### WHAT TO DO
Could you count the lines in the entries beneath that hold the word "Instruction"? Respond with the number alone.

──────────

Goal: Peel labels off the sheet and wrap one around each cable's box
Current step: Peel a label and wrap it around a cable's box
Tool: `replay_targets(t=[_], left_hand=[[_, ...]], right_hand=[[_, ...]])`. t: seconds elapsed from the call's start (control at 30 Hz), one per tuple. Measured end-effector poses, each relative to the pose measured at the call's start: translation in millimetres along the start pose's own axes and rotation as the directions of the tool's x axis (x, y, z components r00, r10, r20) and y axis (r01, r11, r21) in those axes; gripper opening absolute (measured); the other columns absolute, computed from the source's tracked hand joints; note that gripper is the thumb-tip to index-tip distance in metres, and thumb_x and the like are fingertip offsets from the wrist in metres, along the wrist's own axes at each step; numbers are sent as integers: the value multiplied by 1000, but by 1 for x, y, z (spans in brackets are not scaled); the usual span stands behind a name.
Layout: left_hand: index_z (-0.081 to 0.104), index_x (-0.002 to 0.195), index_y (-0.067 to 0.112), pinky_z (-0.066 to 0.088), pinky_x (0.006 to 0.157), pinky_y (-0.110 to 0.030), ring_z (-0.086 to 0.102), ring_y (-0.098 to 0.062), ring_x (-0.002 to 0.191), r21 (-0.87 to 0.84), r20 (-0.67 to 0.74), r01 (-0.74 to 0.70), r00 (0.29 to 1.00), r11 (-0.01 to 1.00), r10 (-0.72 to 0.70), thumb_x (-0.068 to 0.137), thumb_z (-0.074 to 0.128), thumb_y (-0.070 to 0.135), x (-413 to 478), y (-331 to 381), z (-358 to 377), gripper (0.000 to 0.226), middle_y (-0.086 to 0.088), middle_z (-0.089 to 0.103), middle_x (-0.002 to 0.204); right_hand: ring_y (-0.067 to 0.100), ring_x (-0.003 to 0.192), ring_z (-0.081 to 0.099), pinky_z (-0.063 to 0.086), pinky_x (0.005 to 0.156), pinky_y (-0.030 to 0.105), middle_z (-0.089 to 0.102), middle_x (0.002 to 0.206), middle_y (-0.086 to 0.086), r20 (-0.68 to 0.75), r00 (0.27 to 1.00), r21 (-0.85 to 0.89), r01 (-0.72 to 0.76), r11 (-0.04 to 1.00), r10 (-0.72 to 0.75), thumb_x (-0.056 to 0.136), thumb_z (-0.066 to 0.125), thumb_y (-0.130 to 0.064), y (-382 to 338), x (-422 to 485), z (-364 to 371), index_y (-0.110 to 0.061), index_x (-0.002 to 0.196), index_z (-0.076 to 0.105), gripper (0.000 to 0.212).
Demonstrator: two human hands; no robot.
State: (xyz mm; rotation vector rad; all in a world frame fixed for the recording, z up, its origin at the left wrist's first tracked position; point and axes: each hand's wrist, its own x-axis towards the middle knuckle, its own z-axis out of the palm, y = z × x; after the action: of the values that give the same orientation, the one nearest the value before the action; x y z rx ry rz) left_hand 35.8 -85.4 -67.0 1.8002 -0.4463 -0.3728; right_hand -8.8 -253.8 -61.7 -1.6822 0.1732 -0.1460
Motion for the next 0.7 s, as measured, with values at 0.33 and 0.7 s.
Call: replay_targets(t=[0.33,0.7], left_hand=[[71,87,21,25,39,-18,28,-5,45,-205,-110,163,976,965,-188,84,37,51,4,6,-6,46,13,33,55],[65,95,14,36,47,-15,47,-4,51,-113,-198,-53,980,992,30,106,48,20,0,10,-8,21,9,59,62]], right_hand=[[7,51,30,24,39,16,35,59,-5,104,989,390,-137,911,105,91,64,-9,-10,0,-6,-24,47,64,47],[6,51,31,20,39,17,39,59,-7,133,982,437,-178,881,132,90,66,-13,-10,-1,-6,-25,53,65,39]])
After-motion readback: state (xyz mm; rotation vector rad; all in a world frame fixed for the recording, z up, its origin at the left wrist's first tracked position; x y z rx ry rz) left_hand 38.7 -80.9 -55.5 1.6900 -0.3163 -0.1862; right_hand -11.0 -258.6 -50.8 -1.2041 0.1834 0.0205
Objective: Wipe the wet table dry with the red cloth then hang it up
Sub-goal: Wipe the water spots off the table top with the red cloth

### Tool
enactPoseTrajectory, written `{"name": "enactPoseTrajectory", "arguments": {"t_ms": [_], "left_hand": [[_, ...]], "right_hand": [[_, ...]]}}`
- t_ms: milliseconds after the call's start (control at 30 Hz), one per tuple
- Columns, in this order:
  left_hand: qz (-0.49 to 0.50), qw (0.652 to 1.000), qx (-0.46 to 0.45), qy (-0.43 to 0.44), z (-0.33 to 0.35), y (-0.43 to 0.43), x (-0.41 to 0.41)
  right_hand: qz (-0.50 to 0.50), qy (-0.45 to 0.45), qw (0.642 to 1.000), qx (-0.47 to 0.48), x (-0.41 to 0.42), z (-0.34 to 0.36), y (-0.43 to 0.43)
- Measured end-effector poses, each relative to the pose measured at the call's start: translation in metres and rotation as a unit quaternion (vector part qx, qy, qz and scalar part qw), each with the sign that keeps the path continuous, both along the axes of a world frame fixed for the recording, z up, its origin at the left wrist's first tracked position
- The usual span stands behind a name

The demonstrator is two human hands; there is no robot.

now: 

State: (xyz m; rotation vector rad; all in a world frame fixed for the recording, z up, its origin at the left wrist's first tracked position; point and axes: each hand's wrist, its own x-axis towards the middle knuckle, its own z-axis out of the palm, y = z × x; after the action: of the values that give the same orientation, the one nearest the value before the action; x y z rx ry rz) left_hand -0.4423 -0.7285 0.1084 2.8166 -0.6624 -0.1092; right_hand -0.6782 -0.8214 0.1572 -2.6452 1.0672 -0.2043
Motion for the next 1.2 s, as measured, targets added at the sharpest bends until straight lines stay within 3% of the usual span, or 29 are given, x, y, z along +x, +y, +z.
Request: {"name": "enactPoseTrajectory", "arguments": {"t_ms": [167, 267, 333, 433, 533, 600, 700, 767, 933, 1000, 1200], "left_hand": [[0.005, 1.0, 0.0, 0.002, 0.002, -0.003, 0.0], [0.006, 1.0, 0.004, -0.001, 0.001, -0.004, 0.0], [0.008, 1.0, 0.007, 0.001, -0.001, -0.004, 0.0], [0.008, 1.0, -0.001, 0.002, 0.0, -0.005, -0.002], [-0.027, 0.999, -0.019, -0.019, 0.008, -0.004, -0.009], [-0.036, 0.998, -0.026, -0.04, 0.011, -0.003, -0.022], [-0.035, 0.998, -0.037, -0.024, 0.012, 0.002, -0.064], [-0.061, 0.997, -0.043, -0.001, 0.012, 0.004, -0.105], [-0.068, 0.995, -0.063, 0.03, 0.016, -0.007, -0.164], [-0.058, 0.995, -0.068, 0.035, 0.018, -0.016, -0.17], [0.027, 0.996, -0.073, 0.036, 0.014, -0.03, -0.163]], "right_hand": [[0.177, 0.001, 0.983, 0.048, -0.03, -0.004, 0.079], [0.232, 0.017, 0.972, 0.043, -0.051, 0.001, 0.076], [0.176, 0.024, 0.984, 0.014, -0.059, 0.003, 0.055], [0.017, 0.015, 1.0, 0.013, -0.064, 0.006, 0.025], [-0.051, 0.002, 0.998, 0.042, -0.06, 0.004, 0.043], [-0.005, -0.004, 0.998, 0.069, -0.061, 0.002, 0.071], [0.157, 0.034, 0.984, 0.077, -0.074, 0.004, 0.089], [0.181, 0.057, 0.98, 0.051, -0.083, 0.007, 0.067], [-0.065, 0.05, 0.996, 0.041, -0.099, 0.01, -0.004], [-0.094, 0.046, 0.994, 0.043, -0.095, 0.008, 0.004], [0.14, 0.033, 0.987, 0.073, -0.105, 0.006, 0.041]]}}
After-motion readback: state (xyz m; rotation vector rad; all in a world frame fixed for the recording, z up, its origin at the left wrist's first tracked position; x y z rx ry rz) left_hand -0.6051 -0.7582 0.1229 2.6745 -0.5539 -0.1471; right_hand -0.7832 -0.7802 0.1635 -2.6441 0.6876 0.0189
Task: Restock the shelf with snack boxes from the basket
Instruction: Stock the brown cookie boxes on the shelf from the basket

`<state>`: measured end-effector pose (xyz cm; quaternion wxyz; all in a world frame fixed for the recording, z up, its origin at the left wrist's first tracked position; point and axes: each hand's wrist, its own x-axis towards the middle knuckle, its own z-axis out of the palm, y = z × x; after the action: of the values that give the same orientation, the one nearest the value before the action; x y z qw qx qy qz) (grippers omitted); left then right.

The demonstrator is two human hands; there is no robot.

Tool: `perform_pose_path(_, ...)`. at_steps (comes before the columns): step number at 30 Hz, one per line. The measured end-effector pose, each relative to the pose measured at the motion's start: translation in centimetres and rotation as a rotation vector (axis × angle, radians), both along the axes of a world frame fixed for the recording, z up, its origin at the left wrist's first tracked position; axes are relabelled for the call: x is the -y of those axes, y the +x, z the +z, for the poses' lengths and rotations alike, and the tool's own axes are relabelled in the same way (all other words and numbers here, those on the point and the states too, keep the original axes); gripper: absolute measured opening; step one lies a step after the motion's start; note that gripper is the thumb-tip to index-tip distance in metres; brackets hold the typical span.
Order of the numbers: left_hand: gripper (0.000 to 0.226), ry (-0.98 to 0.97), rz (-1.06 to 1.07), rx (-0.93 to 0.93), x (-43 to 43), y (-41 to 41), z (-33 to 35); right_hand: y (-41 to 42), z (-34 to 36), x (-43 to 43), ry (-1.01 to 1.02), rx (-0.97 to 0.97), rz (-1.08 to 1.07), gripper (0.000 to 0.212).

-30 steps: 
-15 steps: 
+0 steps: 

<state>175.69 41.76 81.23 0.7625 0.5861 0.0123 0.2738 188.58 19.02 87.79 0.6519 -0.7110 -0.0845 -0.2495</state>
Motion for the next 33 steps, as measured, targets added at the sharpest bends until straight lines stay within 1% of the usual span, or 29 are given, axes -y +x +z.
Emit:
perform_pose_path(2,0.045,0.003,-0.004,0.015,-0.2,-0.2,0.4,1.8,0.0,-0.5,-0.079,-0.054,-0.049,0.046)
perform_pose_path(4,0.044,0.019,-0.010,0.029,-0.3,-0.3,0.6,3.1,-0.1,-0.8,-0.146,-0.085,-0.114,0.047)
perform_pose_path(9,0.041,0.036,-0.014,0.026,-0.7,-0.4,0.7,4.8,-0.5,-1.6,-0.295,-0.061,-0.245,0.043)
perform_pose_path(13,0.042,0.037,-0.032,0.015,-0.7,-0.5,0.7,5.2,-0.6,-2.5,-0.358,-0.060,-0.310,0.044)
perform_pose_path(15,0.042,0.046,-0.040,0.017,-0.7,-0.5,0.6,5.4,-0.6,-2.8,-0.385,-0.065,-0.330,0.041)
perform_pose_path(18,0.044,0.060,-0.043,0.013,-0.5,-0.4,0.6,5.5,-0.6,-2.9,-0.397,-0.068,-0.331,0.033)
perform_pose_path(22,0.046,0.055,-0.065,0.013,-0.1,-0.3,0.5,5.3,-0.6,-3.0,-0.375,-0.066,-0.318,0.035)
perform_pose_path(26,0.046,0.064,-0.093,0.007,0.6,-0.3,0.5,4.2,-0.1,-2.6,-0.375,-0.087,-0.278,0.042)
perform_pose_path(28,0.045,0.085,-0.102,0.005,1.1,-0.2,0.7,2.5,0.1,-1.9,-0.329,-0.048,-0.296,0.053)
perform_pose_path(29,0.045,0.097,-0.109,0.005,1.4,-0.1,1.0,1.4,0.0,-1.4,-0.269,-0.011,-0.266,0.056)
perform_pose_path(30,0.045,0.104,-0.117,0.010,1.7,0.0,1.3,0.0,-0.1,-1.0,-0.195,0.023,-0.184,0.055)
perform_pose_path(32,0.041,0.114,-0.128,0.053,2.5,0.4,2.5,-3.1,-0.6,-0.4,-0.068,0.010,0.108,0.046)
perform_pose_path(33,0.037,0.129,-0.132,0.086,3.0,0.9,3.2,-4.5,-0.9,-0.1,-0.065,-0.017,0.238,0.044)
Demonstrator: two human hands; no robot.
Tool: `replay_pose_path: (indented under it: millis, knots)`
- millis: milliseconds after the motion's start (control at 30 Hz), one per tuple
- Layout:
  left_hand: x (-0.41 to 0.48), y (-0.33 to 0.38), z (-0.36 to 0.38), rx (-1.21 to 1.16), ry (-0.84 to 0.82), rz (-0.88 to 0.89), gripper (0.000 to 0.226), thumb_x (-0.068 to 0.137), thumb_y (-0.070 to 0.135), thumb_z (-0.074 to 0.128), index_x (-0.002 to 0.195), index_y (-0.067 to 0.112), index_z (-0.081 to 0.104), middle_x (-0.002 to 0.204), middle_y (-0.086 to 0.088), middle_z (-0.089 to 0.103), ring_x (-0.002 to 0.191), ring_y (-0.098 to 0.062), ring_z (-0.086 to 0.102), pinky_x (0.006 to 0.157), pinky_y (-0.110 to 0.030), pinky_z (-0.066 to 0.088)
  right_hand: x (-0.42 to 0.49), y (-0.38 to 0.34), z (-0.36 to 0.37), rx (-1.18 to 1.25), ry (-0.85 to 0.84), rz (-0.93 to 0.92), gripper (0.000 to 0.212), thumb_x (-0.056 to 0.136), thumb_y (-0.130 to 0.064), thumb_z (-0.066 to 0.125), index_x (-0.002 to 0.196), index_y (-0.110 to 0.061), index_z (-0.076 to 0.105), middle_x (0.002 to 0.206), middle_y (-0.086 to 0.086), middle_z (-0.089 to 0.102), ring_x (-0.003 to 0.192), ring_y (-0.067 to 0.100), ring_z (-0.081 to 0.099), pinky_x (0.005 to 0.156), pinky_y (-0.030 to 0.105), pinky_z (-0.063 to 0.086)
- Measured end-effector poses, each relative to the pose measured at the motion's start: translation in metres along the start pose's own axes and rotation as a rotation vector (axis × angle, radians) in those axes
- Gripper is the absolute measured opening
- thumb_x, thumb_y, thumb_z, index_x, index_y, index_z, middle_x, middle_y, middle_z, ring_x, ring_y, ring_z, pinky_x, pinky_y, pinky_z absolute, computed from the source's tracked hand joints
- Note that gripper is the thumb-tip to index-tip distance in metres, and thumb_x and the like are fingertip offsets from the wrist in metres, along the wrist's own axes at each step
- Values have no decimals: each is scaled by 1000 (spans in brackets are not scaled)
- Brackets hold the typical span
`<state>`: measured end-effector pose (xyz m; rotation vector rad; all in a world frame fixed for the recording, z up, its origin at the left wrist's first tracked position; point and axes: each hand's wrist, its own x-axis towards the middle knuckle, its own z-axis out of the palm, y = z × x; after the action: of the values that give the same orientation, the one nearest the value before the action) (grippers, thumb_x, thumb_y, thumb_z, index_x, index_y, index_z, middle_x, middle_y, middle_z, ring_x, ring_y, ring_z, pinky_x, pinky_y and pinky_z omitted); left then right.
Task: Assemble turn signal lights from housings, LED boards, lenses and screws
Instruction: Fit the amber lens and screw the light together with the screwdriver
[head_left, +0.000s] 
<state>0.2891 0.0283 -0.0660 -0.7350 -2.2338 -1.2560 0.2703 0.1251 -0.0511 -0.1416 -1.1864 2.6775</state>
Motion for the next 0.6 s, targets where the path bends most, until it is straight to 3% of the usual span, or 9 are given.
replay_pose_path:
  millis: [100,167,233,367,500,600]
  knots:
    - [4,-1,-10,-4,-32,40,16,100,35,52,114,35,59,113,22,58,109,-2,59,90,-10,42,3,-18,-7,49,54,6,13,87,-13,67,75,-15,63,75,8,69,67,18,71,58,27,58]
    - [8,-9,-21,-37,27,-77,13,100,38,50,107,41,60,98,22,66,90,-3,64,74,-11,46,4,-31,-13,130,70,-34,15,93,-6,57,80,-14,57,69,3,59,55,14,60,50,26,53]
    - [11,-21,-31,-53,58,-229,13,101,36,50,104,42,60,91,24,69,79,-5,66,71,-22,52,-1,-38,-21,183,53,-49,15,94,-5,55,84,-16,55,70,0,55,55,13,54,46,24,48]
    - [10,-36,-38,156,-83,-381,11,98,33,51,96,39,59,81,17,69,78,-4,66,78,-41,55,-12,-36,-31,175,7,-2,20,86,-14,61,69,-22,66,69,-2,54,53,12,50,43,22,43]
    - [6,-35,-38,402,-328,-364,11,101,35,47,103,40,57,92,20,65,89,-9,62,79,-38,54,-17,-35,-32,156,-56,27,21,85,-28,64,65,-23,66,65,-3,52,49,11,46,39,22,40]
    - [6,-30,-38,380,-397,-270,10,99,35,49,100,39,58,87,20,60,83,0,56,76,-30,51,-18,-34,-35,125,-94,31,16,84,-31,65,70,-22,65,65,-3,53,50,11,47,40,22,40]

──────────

### EXPECTED ANSWER
2